D’après les syndicats, tout cela montre que les employeurs et les caisses de pension pourraient mieux informer les assurés de leurs droits. «De nombreux problèmes pourraient être évités avec l’introduction d’un formulaire obligatoire que l’assuré devrait signer à la fin de son contrat de travail», avance Kuert Killer, responsable de la politique sociale à la fédération syndicale Travail.Suisse.

En règle générale, les avoirs de retraite de la prévoyance professionnelle peuvent être versés à l’assuré lorsqu’il a atteint l’âge de la retraite.

Dans trois cas cependant, ils peuvent être retirés antérieurement. Si l’assuré:

– quitte la Suisse pour s’installer dans un pays non membre de l’Union européenne ou de l’Association européenne de libre-échange. En cas de départ vers un pays membre, les actifs doivent en revanche rester sur un compte bloqué en Suisse (auprès de la Fondation institution supplétive LPP) jusqu’à l’âge de la retraite.

– débute une activité lucrative indépendante et n’est plus soumis à la prévoyance professionnelle obligatoire.

– a besoin d’argent liquide pour acheter une résidence principale (maison ou appartement) ou pour amortir une hypothèque immobilière.

Accords avec d’autres pays

Il est probable que des sommes importantes sont également oubliées, en particulier par des étrangers, auprès de l’Assurance vieillesse et survivants (AVS), l’assurance étatique qui permet, de concert avec les fonds de pension, de maintenir le niveau de vie après la retraite.
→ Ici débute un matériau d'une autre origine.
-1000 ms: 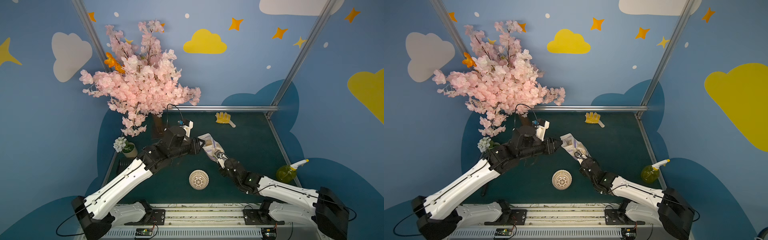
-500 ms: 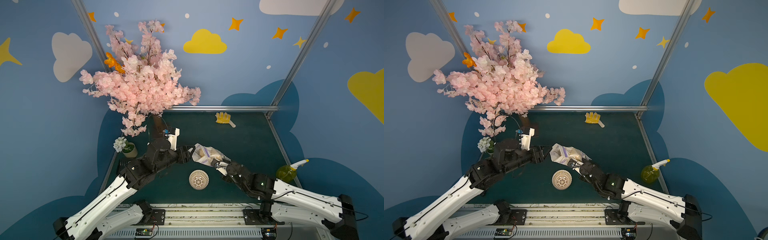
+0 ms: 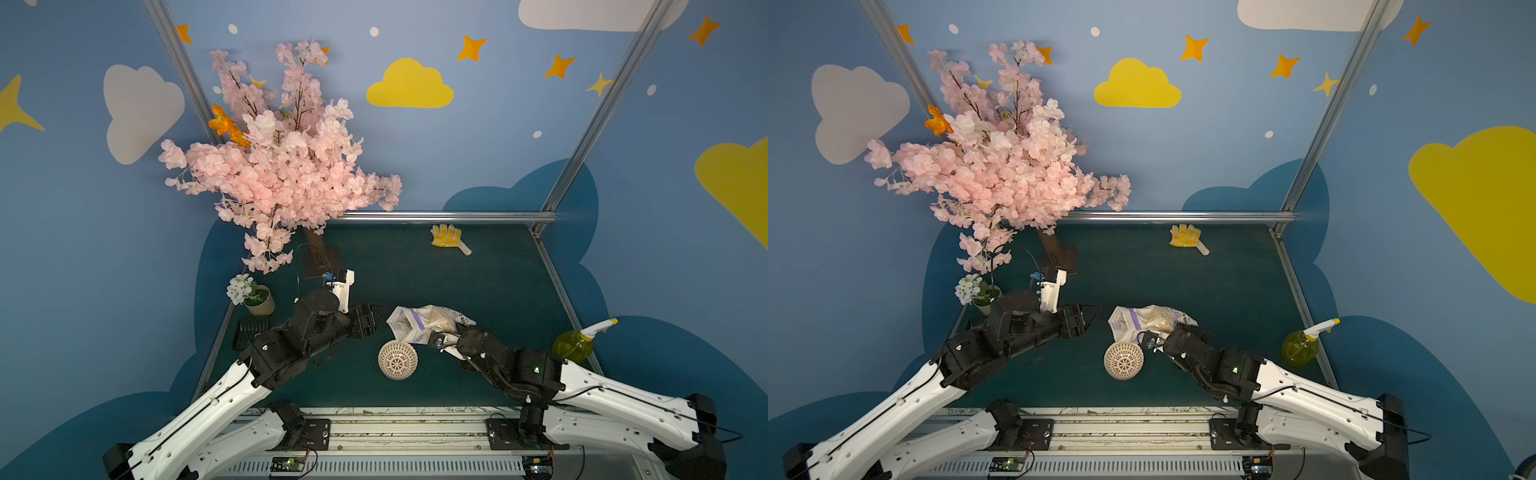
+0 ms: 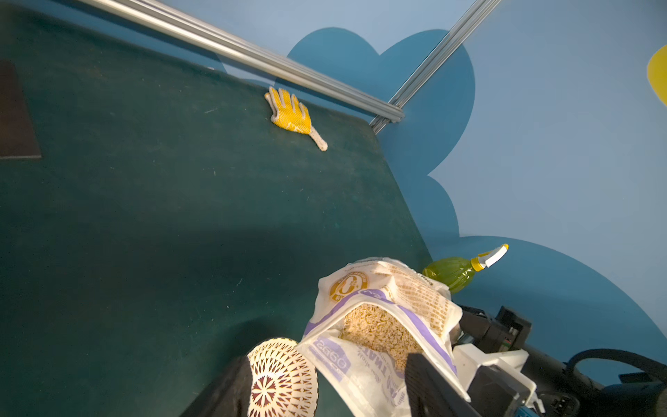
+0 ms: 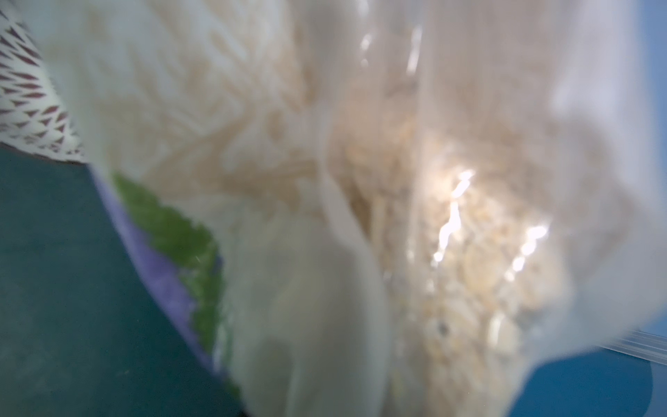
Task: Pour the oats into the breakfast bowl
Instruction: Pour the oats into the bowl.
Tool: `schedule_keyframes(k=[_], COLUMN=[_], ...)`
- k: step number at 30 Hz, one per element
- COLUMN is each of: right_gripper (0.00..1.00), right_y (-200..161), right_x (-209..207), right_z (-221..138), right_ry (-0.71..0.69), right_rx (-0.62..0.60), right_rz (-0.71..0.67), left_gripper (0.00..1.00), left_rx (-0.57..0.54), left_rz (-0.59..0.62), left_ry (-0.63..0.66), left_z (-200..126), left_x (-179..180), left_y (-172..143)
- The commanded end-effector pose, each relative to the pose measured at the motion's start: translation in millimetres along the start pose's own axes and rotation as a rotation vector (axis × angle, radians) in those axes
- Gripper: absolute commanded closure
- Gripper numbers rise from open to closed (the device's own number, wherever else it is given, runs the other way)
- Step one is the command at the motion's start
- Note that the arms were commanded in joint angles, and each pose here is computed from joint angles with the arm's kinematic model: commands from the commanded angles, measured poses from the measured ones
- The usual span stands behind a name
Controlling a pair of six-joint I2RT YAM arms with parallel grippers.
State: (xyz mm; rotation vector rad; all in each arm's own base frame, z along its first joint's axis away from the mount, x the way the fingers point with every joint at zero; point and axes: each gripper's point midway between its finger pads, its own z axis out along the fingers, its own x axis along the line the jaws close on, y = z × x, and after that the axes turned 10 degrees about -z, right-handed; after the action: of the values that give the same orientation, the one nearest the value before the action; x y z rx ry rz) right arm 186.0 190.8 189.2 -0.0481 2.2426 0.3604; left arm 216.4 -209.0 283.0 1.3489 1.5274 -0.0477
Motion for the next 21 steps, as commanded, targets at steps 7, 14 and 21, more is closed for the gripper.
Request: schedule_keyframes(k=[7, 14, 21], right_gripper=[1.00, 1.00, 1.00], right_y=[1, 1, 2], right_x=[-41, -30, -32], right_z=[-25, -22, -23], right_ry=[-0.154, -0.152, -0.217], right_rx=[0.000, 0.042, 0.102], right_rz=[-0.003, -0.115, -0.220], left_gripper=[0.28, 0.27, 0.27], left_rx=[0.090, 0.131, 0.126], left_rz=[-0.151, -0.173, -0.225], left_ry=[-0.073, -0.066, -0.047], left_z=[21, 30, 36], left_x=[1, -1, 8], left_y=[-27, -47, -63])
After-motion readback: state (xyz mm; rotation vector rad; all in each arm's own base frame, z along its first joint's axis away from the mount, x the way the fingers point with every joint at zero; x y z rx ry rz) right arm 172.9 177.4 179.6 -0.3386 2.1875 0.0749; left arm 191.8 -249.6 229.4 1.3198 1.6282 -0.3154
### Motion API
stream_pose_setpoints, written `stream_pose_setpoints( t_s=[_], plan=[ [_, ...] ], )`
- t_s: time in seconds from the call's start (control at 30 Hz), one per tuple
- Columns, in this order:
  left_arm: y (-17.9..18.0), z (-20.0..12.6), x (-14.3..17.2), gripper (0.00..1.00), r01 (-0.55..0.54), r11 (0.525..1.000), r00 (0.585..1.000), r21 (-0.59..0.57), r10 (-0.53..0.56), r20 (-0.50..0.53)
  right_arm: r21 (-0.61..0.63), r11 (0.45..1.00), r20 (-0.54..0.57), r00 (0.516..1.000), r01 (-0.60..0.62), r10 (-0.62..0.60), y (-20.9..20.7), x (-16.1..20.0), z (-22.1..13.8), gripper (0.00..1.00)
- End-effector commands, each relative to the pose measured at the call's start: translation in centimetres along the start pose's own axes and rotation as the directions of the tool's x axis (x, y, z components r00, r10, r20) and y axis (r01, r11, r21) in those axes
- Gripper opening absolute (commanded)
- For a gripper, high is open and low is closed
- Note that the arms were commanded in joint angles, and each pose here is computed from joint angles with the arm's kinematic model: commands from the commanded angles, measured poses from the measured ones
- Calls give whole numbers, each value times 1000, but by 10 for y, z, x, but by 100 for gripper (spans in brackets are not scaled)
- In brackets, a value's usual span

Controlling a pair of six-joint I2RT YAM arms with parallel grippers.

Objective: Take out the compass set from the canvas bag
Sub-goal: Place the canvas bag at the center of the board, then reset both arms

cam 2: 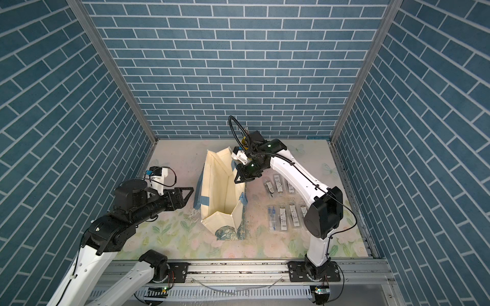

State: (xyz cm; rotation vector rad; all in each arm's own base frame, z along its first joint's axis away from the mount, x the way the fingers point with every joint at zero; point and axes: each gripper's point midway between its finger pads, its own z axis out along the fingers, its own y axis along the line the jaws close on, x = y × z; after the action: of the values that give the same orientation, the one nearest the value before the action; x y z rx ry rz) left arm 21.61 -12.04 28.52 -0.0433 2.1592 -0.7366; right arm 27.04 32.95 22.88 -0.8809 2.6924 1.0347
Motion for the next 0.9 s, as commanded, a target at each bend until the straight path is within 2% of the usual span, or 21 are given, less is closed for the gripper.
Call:
stream_pose_setpoints(
  t_s=[0.0,0.1,0.23,0.3,0.37,0.47,0.53,0.57,0.63,0.67,0.73,0.77,0.8,0.83,0.87],
  plan=[
    [-2,5,0,84,17,999,1000,30,-17,10,-19,999,23,999,33,-32,-17,1,-2,10],
    [0,9,2,84,15,1000,1000,27,-15,7,-11,1000,27,999,20,-19,-25,3,-1,18],
    [4,13,1,84,-10,1000,1000,8,10,10,26,999,23,1000,20,-21,-34,3,-1,37],
    [6,14,-1,85,-40,999,999,-7,40,18,47,999,48,998,26,-28,-30,-1,-12,46],
    [12,15,-5,86,-88,995,995,-37,90,44,83,995,115,991,58,-67,-21,-9,-33,57],
    [33,14,-15,87,-191,968,972,-163,209,105,255,963,254,955,89,-156,-27,-20,-76,64],
    [54,17,-21,90,-273,921,941,-279,316,123,363,929,347,915,72,-207,-35,-22,-103,68],
    [67,22,-21,89,-297,893,926,-339,356,125,409,911,389,893,53,-227,-40,-23,-114,70],
    [92,29,-24,84,-313,834,894,-455,420,155,557,830,461,842,-28,-281,-66,-15,-138,77],
    [105,33,-22,81,-315,803,880,-506,447,162,617,784,488,816,-70,-311,-79,-11,-146,77],
    [136,44,-16,76,-374,683,820,-628,559,120,741,659,500,761,-129,-414,-114,8,-153,80],
    [153,49,-11,73,-367,631,811,-683,577,98,780,601,514,728,-175,-455,-128,15,-157,83],
    [168,56,-9,70,-325,623,828,-711,551,104,801,548,534,699,-239,-475,-147,26,-160,85],
    [175,70,-4,69,-332,644,851,-689,520,75,818,510,530,694,-267,-487,-165,37,-158,85],
    [180,78,-5,69,-335,645,862,-687,505,54,833,474,519,698,-284,-493,-180,46,-155,85]
  ],
)
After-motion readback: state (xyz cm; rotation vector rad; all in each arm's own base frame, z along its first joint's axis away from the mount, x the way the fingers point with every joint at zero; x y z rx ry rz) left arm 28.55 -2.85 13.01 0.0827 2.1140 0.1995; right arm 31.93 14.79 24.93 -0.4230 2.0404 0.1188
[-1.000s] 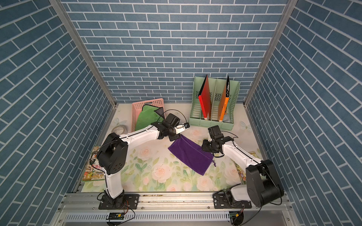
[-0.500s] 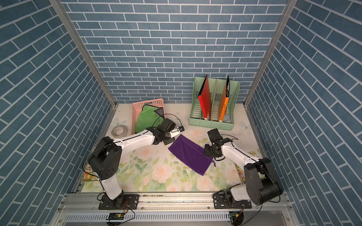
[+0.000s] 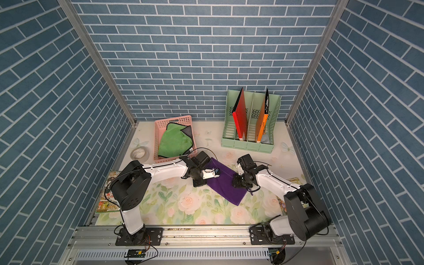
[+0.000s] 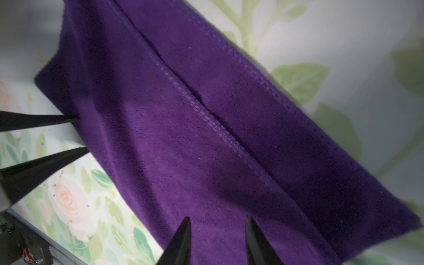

L’AVS ne dispose toutefois pas de chiffres à ce propos. Cela est notamment dû au fait que dans ce système d’assurance, l’assuré n’accumule pas de capital propre. Les rentes AVS sont en effet financées par les primes des assurés actifs.

«La Confédération a signé des accords avec une quarantaine de pays européens, ce qui nous permet de collaborer étroitement avec les diverses institutions étatiques de prévoyance. Nous sommes régulièrement contactés par ces institutions, lorsque par exemple un ancien assuré s’annonce auprès de l’une d’elles et indique avoir également travaillé en Suisse», explique Rolf Camenzind, responsable de la communication à l’Office fédéral des assurances sociales.

Ces accords n’ont toutefois pas été signés par tous les pays. C’est le cas notamment du Kosovo, d’où proviennent de nombreux travailleurs actifs en Suisse. Par ailleurs, en cas de décès d’un ex-assuré, les veuves et les orphelins ignorent souvent leurs droits aux prestations en Suisse. Et l’AVS ne recherche pas activement les bénéficiaires de rentes, même s’ils ont atteint l’âge de la retraite.

Il n’est jamais trop tard

Dans le domaine des caisses de pension, cette tâche est assurée par la Centrale du 2e pilier, une institution chargée de rétablir le contact entre les institutions de prévoyance et les assurés qui ont atteint l’âge de la retraite. Ce bureau a été créé par le gouvernement suisse, à la demande de l’Italie, de l’Espagne et du Portugal, après la mise en lumière du problème des fonds oubliés par les travailleurs de ces pays.

La Centrale du 2e pilier entretient à son tour des contacts avec les institutions de prévoyance des pays européens. Mais les recherches menées à l’étranger ne donnent souvent pas de résultat. «En Suisse, nous trouvons presque toujours les bénéficiaires. Mais il est beaucoup plus difficile de retrouver un étranger qui a quitté la Suisse. Et cela devient quasiment impossible s’il ne retourne pas dans son pays d’origine, ou s’il ne communique pas son retour à l’Institut de prévoyance étatique», souligne Daniel Dürr, directeur de la Centrale du 2e pilier.

Dans ce cas, le seul espoir est que le bénéficiaire s’annonce spontanément. Et il n’est jamais trop tard: les dossiers sont conservés par la Centrale jusqu’à ce que le bénéficiaire atteigne l’âge de 100 ans. «Nous sommes disposés à verser les avoirs même si le propriétaire s’annonce lorsqu’il a déjà fêté ses 101 ans», affirme toutefois Max Meili.